Monday, September 9, 2013
The Jazz Singer
Over the weekend I watched "The Jazz Singer" (starring Al Jolson) for the very first time.
Turner Classic Movies started showing the documentary "The Story of Film" (it will run for about 15 weeks on Monday nights) last week and as part of it they are showing some of the movies discuss in that week's installment.
Hasn't everyone heard of "The Jazz Singer"? The first feature-length "talkie" and all that? Or have seen clips of one of the songs, probably "My Mammy"?
And for the record I actually saw the Neil Diamond-Lucia Arnaz version in 1980 or 1981. In those college days we saw movies all the time. The movie is nothing to blog about but the songs from the film were all hits for Neil Diamond: "America", "Hello Again" and "Love on the Rocks".
The Jolson version is basically a silent film --- lots of title cards standing in for dialogue like other silent films of the era. There is a musical score throughout and some sound effects are included. Then there are sound sequences whenever there is a song. Some songs take place in the synagogue and some are pop songs of the day.
The movie itself is surprisingly compelling. Jolson's dad is portrayed by Warner Oland, the Swedish actor who spent his career playing Asian characters (most notably Charlie Chan). Will Jack Robin (the former Jakie Rabinowitz) sing in his father's place for Yom Kippur services or will he make his Broadway debut?
The acting is much as you'd expect from a silent film.

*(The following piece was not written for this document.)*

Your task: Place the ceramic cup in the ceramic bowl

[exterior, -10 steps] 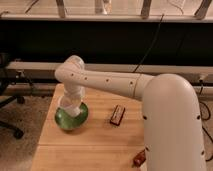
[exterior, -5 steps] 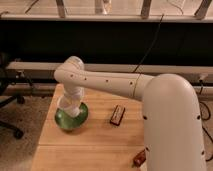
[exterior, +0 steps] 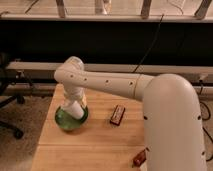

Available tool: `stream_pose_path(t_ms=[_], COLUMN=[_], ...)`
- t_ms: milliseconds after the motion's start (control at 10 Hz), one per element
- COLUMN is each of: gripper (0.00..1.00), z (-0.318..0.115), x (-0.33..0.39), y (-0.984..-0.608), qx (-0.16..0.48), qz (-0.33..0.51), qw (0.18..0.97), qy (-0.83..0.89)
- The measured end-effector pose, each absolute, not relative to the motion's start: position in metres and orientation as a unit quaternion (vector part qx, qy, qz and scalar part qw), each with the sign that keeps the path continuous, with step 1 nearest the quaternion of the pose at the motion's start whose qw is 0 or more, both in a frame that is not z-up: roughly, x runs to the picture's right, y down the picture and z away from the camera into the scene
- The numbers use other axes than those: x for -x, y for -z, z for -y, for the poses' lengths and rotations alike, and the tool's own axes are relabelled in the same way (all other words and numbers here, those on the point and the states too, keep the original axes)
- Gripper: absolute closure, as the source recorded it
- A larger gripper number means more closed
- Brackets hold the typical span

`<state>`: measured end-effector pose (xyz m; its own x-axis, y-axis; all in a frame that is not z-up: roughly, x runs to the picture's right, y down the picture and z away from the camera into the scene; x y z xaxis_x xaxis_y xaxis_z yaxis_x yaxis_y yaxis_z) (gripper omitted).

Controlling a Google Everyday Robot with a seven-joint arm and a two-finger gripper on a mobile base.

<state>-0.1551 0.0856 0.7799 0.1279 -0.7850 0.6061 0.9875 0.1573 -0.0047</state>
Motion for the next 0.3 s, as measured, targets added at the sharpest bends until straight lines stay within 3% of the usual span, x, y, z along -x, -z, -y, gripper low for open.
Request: stream_pose_path(t_ms=[300], gripper=[0.14], z=[-0.0868], x=[0.1538], y=[-0.7802], qx=[0.209], qz=[0.242], qw=[0.722], qy=[0.614])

To our modern eyes it's even kind of terrible! But overall I think it is pretty good for its time.
It's still kind of hard to understand --- again, to my modern eyes --- how Al Jolson was such a HUGE star in those days. But star he was even though he is mainly forgotten today except for this film. Fame is fleeting indeed.

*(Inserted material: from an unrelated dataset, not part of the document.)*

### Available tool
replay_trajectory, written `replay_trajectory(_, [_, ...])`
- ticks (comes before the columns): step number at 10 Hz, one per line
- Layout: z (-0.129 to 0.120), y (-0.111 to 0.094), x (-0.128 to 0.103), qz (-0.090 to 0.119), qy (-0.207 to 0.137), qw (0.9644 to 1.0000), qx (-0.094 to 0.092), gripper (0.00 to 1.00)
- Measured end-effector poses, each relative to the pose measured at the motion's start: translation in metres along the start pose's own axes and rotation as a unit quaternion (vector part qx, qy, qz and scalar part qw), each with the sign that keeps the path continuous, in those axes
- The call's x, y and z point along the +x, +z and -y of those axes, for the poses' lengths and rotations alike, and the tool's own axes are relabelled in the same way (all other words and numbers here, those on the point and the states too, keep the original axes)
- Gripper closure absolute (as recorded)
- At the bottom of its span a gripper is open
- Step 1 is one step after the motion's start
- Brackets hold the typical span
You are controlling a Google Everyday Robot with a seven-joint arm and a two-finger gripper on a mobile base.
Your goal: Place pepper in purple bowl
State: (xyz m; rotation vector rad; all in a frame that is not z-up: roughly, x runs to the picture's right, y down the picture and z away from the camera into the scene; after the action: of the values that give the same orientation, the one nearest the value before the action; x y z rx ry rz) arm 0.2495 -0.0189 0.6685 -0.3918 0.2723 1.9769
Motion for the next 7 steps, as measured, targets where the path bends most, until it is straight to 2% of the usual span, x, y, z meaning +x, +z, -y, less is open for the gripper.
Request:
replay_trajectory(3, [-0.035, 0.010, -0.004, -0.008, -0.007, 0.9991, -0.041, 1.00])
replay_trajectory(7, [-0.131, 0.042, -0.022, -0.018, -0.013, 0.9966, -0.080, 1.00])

One small complaint is that Jolson was kinda old for the role of the kid who left home to make good in show business. But this is a fact of Hollywood that still exists today. I looked up his age; he was born in 1886 and the movie was made in 1927 so he was about 41 at the time. But one thing about the early 20th Century is that people always seem to look so much older than their actual ages.
Here's a still from the movie:
Think about it. Here are a few actors around 41 and 42 years old now: Matt Damon, Jeremy Renner, Nathan Fillion, Vince Vaughn, and Ethan Hawke. Freaky. Even the guys in their 50s look pretty good: George Clooney, Hugh Grant, Colin Firth, Tom Cruise and so on.
The one part of "The Jazz Singer" that's controversial is the fact that part of it is performed by Jolson in blackface. He performs "My Mammy" in blackface (though he's directing his performance to his own mother) and acts in one sequence in his dressing room after he's made up. Some critics contend that Jolson used blackface as a "metaphor of mutual suffering" of both blacks and Jews.
You can find many articles on the Internet about this subject so I won't go into it further than to say that you can find many examples of blackface in classic movies, usually in some musical number. There's nothing like watching a wholesome Judy Garland-Mickey Rooney film and all of a sudden, there they are, performing in blackface!
I still have so many other movies recorded on the DVR! But at least I filled in another brick of my classic film education!